• Your objective:
The listing below is to be duplicated exactly, with every picture omitted.

• Provided material:
Start of Block
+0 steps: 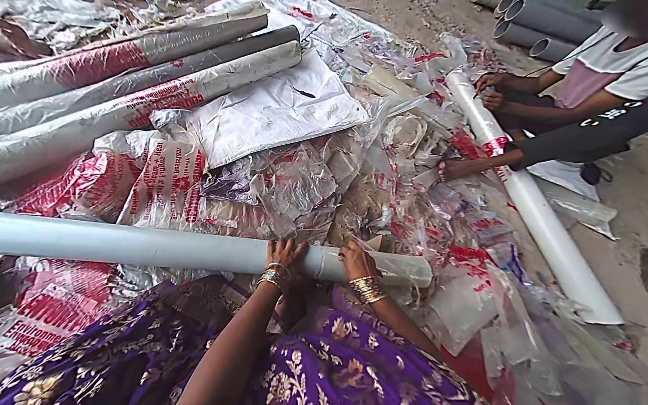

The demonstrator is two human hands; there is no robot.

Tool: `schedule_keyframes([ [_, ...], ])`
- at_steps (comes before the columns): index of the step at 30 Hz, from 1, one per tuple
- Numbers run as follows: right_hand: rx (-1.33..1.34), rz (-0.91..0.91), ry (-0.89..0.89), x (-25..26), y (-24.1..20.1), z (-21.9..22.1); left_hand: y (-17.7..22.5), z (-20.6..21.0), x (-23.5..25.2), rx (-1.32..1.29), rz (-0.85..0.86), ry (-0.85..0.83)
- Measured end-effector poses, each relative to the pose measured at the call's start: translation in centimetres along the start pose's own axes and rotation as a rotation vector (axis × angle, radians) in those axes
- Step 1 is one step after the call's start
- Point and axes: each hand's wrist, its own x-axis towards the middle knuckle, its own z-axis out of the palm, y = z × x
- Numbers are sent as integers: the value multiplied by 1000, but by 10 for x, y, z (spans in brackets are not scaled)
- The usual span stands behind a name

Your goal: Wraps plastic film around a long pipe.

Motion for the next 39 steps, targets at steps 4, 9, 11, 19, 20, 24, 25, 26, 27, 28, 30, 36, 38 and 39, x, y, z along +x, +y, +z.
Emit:
schedule_keyframes([
  [4, 66, 4, -86, 14, -1, -11, 1, 2, 3, -5, 2, 9],
  [9, 131, -10, -120, 20, -21, -4, 0, 1, 2, -22, -1, 4],
  [11, 85, 30, -182, 21, -30, -7, 1, 0, 0, -29, -1, 2],
  [19, 76, 125, -237, 28, -31, -15, 1, 1, -1, -55, -16, 6],
  [20, 66, 121, -249, 29, -31, -15, 2, 1, -1, -59, -18, 8],
  [24, -15, 114, -266, 29, -34, -12, 2, 1, 0, -59, -21, 18],
  [25, -35, 116, -265, 27, -37, -11, 2, 1, -1, -59, -23, 18],
  [26, -55, 110, -262, 25, -37, -10, 2, 1, -1, -59, -26, 17],
  [27, -72, 99, -248, 22, -37, -9, 3, 2, -1, -58, -28, 13],
  [28, -82, 90, -232, 19, -37, -8, 3, 2, 0, -60, -25, 16],
  [30, -89, 72, -207, 9, -34, -5, 3, 3, 0, -68, -21, 27],
  [36, 40, -14, -55, -28, -11, 10, 3, -2, 3, -77, -38, 24],
  [38, 142, -86, 49, -28, -2, 16, 1, 0, 4, -79, -34, 24],
  [39, 190, -119, 90, -29, 2, 15, 1, 1, 4, -77, -33, 19],
])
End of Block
• Task response:
+0 steps: 

The demonstrator is two human hands; there is no robot.

Tool: `schedule_keyframes([ [_, ...], ])`
- at_steps (comes before the columns): index of the step at 30 Hz, from 1, one per tuple
- Numbers run as follows: right_hand: rx (-1.33..1.34), rz (-0.91..0.91), ry (-0.89..0.89), x (-25..26), y (-24.1..20.1), z (-21.9..22.1); left_hand: y (-17.7..22.5), z (-20.6..21.0), x (-23.5..25.2), rx (-1.32..1.29), rz (-0.85..0.86), ry (-0.85..0.83)
- Measured end-effector poses, each relative to the pose measured at the call's start: translation in centimetres along the start pose's own axes and rotation as a rotation vector (axis × angle, radians) in those axes
- Step 1 is one step after the call's start
- Point and axes: each hand's wrist, its own x-axis towards the middle knuckle, its own z-axis out of the palm, y = z × x
- Numbers are sent as integers: the value multiplied by 1000, but by 10 for x, y, z (spans in brackets are not scaled)
- The usual span stands behind a name

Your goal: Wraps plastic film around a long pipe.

Motion for the next 39 steps, targets at steps 4, 9, 11, 19, 20, 24, 25, 26, 27, 28, 30, 36, 38 and 39, x, y, z along +x, +y, +z.
Emit:
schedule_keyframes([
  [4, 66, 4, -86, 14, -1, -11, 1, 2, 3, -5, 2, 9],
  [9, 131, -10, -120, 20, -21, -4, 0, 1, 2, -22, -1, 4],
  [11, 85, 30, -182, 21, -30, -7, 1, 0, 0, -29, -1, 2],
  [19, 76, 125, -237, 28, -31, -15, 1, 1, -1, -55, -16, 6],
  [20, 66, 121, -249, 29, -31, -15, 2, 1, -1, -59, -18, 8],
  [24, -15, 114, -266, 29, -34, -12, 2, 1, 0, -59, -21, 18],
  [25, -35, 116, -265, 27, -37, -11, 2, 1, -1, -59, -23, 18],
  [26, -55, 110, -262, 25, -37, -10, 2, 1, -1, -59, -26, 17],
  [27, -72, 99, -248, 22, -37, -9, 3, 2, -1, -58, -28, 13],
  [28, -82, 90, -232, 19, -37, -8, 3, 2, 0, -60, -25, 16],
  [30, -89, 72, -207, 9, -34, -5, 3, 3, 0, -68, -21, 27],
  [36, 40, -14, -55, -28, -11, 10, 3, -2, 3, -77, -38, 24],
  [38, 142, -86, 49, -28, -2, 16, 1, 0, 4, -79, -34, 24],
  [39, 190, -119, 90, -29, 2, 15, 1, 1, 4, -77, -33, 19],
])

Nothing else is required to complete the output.